* _TASK_: Quote all of the data exactly as given. Skip every picture it contains.

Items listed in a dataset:
[Start of Attachment]
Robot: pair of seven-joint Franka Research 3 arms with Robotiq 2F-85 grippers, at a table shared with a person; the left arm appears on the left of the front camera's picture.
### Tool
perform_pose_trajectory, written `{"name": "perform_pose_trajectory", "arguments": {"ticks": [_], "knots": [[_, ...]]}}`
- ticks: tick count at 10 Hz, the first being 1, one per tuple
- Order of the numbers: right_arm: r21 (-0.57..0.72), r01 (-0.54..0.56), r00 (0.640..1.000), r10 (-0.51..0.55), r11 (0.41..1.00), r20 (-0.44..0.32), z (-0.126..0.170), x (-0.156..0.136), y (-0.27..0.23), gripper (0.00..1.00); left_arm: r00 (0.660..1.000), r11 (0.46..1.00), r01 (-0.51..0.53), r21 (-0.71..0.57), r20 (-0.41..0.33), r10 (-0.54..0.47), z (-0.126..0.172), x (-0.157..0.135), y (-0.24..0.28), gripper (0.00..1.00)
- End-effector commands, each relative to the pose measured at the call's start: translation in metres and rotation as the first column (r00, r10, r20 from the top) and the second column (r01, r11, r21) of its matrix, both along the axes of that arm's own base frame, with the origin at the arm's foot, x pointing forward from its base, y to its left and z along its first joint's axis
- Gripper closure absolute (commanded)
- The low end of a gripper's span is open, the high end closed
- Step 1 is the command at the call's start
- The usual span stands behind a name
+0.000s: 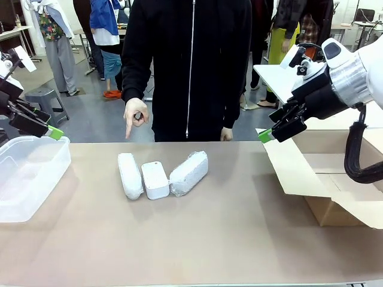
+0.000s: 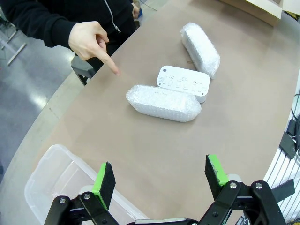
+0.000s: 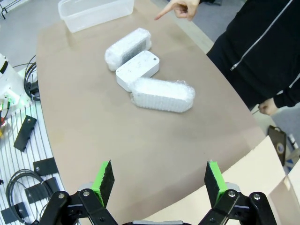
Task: Separate and place wrapped and unwrapped clocks.
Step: Pick up the Digital clock indicated by the person.
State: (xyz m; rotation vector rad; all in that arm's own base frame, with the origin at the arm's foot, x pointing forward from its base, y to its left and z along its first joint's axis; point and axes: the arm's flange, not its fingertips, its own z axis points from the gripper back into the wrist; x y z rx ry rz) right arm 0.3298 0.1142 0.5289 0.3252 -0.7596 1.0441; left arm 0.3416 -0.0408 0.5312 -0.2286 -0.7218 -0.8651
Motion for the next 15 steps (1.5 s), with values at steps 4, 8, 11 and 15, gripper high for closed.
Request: {"name": "perform_pose_trajectory", "arguments": {"ticks": [4,8,11,15], "knots": [[0.017,-0.011,1.000,0.011,1.000,-0.007,0.000,0.000,0.000,0.00,1.000,1.000,-0.003,-0.006,-0.003,0.003,0.000,0.001,0.001,0.00],[-0.025,0.134,0.975,-0.136,0.991,-0.177,0.019,0.044,0.112,0.00,1.000,1.000,-0.003,-0.006,-0.003,0.003,0.000,0.001,0.001,0.00],[-0.043,0.307,0.914,-0.307,0.951,-0.267,0.002,0.074,0.220,0.00,1.000,1.000,-0.003,-0.006,-0.003,0.003,0.000,0.001,0.001,0.00],[-0.028,0.397,0.826,-0.371,0.917,-0.424,-0.060,0.097,0.297,0.00,1.000,1.000,-0.003,-0.006,-0.003,0.003,0.000,0.001,0.001,0.00]]}}
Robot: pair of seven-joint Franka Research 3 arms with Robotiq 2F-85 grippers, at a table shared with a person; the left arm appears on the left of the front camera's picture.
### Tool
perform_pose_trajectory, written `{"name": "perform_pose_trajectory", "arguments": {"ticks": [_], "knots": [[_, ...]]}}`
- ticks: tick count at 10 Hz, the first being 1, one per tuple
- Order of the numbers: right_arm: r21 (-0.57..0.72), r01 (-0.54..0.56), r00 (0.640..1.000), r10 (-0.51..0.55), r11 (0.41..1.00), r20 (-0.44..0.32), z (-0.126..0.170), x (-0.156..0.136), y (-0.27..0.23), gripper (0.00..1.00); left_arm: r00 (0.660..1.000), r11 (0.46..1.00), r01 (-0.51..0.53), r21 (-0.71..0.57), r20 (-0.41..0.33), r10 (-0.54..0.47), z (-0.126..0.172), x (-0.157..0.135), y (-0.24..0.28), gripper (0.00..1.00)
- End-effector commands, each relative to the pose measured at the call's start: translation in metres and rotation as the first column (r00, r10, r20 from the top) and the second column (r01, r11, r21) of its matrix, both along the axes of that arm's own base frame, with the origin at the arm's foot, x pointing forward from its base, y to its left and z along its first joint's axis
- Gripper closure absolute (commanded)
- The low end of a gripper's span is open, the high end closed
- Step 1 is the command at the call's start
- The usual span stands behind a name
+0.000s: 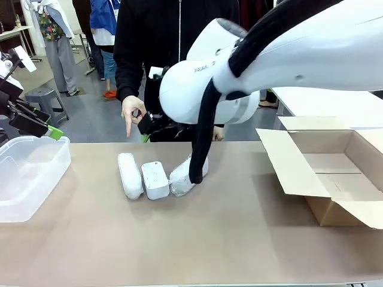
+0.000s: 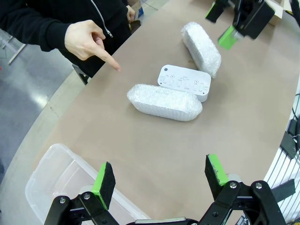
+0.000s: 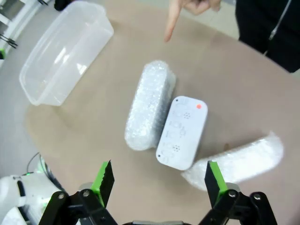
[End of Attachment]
* _SOLUTION BELOW_:
Robot: pair of seven-joint Franka Research 3 arms with Robotiq 2F-85 grippers, at a table shared with a person; the left arm appears on the left of the front camera's picture.
### Tool
perform_pose_trajectory, written `{"name": "perform_pose_trajectory", "arguments": {"ticks": [_], "knots": [[_, ...]]}}`
- ticks: tick count at 10 Hz, the first being 1, one per tuple
- Order of the numbers: right_arm: r21 (-0.57..0.72), r01 (-0.54..0.56), r00 (0.640..1.000), r10 (-0.51..0.55), r11 (0.41..1.00), r20 (-0.44..0.32), z (-0.126..0.170), x (-0.156..0.136), y (-0.27..0.23), gripper (0.00..1.00); left_arm: r00 (0.660..1.000), r11 (0.46..1.00), r01 (-0.51..0.53), r21 (-0.71..0.57), r20 (-0.41..0.33), r10 (-0.54..0.47), z (-0.126..0.172), x (-0.157..0.135), y (-0.24..0.28), gripper (0.00..1.00)
- End-effector commands, each relative to the pose measured at the call's start: translation in metres and rotation as the first column (r00, r10, r20 from the top) and the second column (r01, r11, r21) of its matrix, both along the axes of that arm's own base frame, with the origin at the arm's foot, x pointing forward from its base, y to its left and z along its first joint's axis
- Gripper closure absolute (commanded)
- The low end of a gripper's span is open, the high end closed
- Step 1 is the command at the call's start
- The usual span stands behind a name
+0.000s: 
+0.000s: 
+0.000s: 
Task: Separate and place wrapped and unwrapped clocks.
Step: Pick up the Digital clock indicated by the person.
State: (xyz m; rotation vector rad; all in that arm's own base frame, with the origin at the arm's foot, x pointing forward from its base, y to its left and z along its first joint's axis; point and axes: the arm's flange, not its fingertips, its own z axis points from the gripper back into the wrist; x y z rx ry rz) right arm 0.3298 0.1142 0.5289 0.3252 -0.7596 1.0441; left arm 0.3416 -0.0408 0.5312 -0.2286 -0.7218 -0.8651
Motion for the next 15 steps (1.5 s), with values at steps 4, 8, 11 and 15, gripper high for closed.
Request: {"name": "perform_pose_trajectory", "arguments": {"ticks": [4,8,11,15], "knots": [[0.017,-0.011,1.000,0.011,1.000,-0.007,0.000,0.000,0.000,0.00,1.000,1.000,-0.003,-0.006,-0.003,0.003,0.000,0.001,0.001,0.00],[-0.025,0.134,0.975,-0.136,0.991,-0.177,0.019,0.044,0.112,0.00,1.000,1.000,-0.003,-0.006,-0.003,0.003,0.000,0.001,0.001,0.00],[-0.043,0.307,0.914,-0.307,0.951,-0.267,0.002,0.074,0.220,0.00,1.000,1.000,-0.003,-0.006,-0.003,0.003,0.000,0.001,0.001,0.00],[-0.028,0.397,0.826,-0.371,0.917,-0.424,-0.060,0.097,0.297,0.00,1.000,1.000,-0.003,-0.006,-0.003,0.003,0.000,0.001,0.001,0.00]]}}
Robot: pair of seven-joint Franka Research 3 arms with Robotiq 2F-85 grippers, at a table shared with a person; the left arm appears on the left of the front camera's picture.
### Tool
perform_pose_trajectory, written `{"name": "perform_pose_trajectory", "arguments": {"ticks": [_], "knots": [[_, ...]]}}`
- ticks: tick count at 10 Hz, the first being 1, one per tuple
- Order of the numbers: right_arm: r21 (-0.57..0.72), r01 (-0.54..0.56), r00 (0.640..1.000), r10 (-0.51..0.55), r11 (0.41..1.00), r20 (-0.44..0.32), z (-0.126..0.170), x (-0.156..0.136), y (-0.27..0.23), gripper (0.00..1.00); left_arm: r00 (0.660..1.000), r11 (0.46..1.00), r01 (-0.51..0.53), r21 (-0.71..0.57), r20 (-0.41..0.33), r10 (-0.54..0.47), z (-0.126..0.172), x (-0.157..0.135), y (-0.24..0.28), gripper (0.00..1.00)
- End-effector commands, each relative to the pose measured at the call's start: translation in metres and rotation as the first column (r00, r10, r20 from the top) and the second column (r01, r11, r21) of its matrix, both along the axes of that arm's own base frame, with the origin at the arm's foot, x pointing forward from its base, y to its left and z along its first joint's axis
- Gripper closure absolute (commanded)
- The low end of a gripper's span is open, the high end closed
- Step 1 is the command at the call's start
- The usual span stands behind a name
+0.000s: 
+0.000s: 
+0.000s: 

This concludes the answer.